Please transcribe exactly the lines from the first line of the records below through the line containing "# rings of one", including both, and omit all pictures.

§ Collected data
⟨

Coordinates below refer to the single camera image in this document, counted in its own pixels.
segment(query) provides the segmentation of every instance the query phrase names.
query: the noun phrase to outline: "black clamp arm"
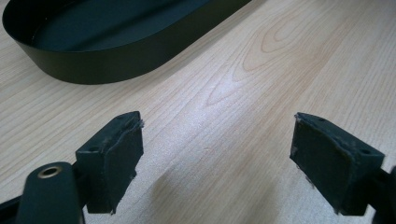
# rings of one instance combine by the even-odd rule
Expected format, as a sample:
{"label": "black clamp arm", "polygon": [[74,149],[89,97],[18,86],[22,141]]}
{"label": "black clamp arm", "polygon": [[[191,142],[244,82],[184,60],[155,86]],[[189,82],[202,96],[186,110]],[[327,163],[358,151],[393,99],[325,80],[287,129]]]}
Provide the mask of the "black clamp arm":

⟩

§ Answer space
Coordinates below refer to the single camera image in this document, counted in its own pixels.
segment(query) provides the segmentation of every instance the query phrase names.
query: the noun phrase to outline: "black clamp arm"
# rings of one instance combine by the even-odd rule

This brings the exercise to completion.